Interview with Marcus Dyson Project Manager


1) What was your role as 'project manager' for the two versions?


Project managing a title in a small developer/publisher used to include many of the duties we currently associate with the producer role. But project managing a port of an existing title is quite different to project managing an original title. It's more of a straightforward management role, will less creative input. It's more managing schedules and facilitating communication between the developer and the publisher.



2) How much communication was there between you and the rest of the team?


Team17 is a great company. And at the time both Andreas and Rico were about the office regularly, and we used to socialise, and work together often. But Superfrog for PC was developed by Bubball Systems whose office was only a few miles from Team17 headquarters, so I used to see the boys pretty much every day.

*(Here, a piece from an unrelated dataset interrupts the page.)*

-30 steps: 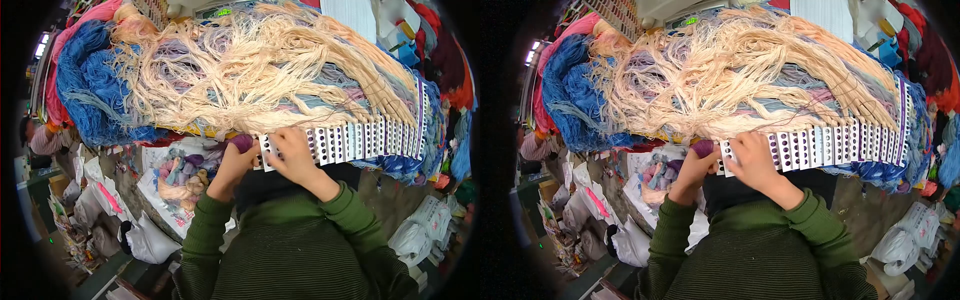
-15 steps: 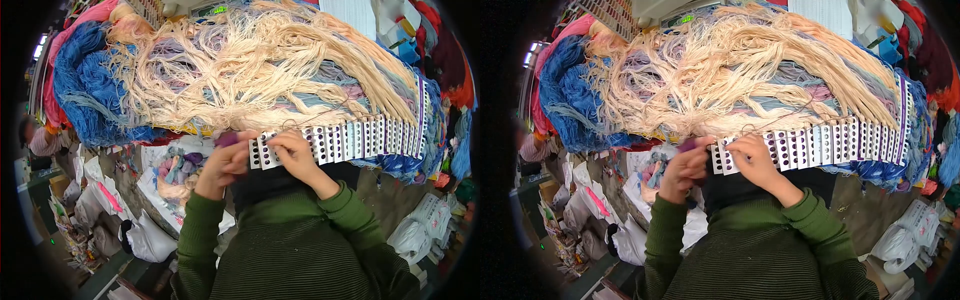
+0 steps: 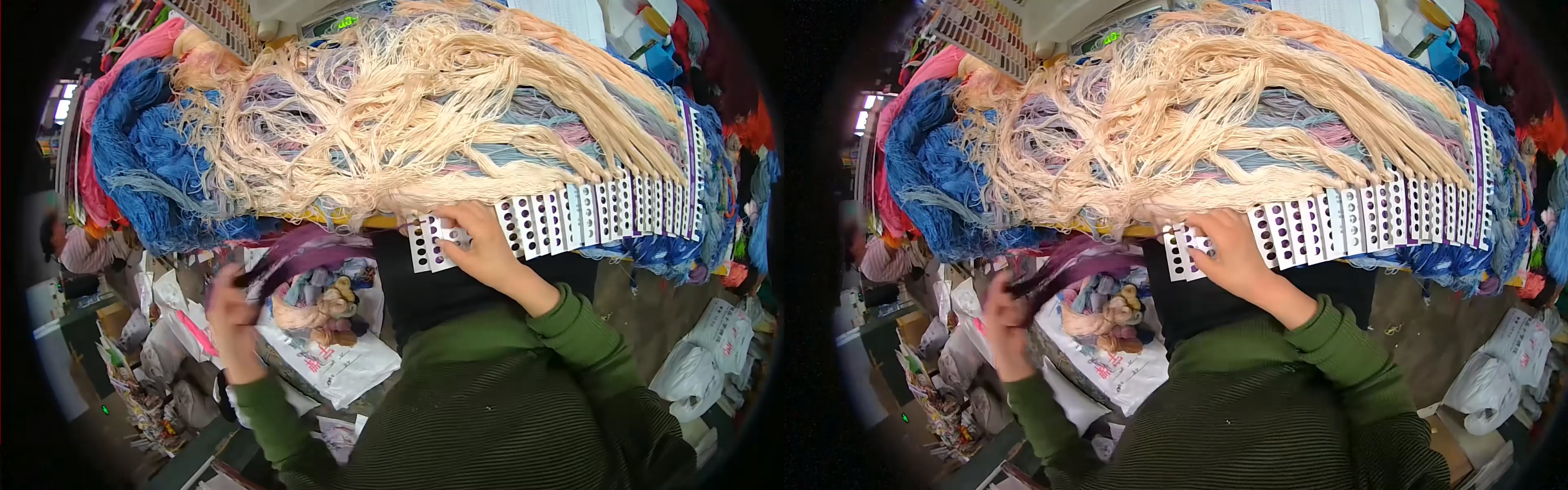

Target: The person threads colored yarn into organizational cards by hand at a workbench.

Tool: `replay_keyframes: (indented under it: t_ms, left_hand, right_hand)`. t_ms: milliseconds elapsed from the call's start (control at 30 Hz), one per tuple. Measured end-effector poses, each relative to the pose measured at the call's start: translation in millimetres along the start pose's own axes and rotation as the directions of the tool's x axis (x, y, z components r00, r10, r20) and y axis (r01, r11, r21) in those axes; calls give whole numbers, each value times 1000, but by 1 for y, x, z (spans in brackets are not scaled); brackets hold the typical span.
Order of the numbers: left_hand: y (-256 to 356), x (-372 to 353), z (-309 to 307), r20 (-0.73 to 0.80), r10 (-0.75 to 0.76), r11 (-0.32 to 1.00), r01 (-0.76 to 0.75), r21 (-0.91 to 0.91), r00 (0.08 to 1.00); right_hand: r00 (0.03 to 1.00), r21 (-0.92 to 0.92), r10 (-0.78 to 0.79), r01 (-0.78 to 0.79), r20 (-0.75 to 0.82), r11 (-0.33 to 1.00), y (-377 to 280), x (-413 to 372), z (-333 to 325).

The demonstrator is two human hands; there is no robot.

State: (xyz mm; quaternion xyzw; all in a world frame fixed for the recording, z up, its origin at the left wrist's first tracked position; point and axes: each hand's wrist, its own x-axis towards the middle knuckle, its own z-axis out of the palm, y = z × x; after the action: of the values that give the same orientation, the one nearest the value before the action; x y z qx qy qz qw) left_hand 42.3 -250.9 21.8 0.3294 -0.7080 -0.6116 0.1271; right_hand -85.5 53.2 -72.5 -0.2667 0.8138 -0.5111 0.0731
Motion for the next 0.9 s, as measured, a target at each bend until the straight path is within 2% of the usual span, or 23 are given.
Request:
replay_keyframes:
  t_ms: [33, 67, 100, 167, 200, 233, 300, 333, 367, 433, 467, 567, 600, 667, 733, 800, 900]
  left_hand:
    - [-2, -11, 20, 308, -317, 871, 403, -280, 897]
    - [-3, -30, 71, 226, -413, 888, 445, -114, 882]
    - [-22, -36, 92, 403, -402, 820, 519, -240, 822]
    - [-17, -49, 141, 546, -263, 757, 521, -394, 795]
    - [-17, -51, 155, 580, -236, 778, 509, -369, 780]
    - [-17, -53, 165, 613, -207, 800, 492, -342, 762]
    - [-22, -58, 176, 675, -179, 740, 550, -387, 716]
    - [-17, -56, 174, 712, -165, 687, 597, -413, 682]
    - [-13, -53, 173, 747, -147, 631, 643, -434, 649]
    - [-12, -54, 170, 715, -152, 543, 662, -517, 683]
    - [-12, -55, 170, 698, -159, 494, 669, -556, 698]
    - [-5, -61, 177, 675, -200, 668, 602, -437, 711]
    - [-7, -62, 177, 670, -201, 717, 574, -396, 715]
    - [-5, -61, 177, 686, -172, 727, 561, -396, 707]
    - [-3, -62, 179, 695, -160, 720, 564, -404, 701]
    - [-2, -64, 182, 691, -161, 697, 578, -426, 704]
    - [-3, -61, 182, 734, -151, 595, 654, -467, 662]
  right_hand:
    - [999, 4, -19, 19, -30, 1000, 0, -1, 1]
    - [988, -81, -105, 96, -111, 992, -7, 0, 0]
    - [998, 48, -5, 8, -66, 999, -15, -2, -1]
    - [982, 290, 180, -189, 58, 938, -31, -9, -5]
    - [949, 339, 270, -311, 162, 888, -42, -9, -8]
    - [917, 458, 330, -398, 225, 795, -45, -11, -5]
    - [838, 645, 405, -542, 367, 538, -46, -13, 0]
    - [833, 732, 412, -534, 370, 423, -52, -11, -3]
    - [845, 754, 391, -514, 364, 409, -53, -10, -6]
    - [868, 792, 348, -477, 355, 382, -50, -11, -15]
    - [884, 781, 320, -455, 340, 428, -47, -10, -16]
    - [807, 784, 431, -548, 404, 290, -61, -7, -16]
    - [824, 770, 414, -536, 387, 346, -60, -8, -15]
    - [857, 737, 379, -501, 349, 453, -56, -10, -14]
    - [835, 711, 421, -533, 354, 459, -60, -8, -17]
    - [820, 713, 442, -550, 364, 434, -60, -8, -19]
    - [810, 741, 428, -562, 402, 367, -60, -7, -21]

3) Were you involved in the eventual marketing of the product?





4) What were the titles you worked on for Team17? Which was your favourite?


I think people forget how many great titles Team17 had, and I worked only on a small number of them. Worms, obviously has to be a fave, but Qwak (which I worked on the CD32 version of) and Alien Breed Tower Assault were great games that I was very proud to be associated with.



5) Did you ever play Superfrog?


Life at a small publisher is great fun, but you get involved in a bit of everything, not only did I play Superfrog, but I play-tested the PC version, comparing it with the Amiga version for difficulty.



6) The PC version was quite different from the AMIGA version; was there anything special about your role in project-managing that?


No; people forget that at the time, the PC was not cut out for those kinds of games - much of the differences were due to technical and time limitations rather than creative reasons.



7) Did you have any "deputies" in your job?


I didn't. Games projects were much smaller in those days, and assistant producers and deputy project managers were still limited to the very biggest projects.



8) Were you content with the finished product?


I was, though Arden Aspinall, the lead programmer on the PC version, continued to work on it after it was published, and I think, somewhere, he has an even better version that runs in Windows!



9) What are you working on now?


I run an Internet development company that develops press extranets for people like UbiSoft, Eidos and THQ. We also do sales-reporting systems for companies like Activision, Vivendi, Codemasters and EA.


And I started the popular games website -



10) Do you actually like Lucozade?


Lucozade. It's great, if you're off school ill, or if you're off your head at a rave. But I'm watching my weight so I don't drink it as much as I used to!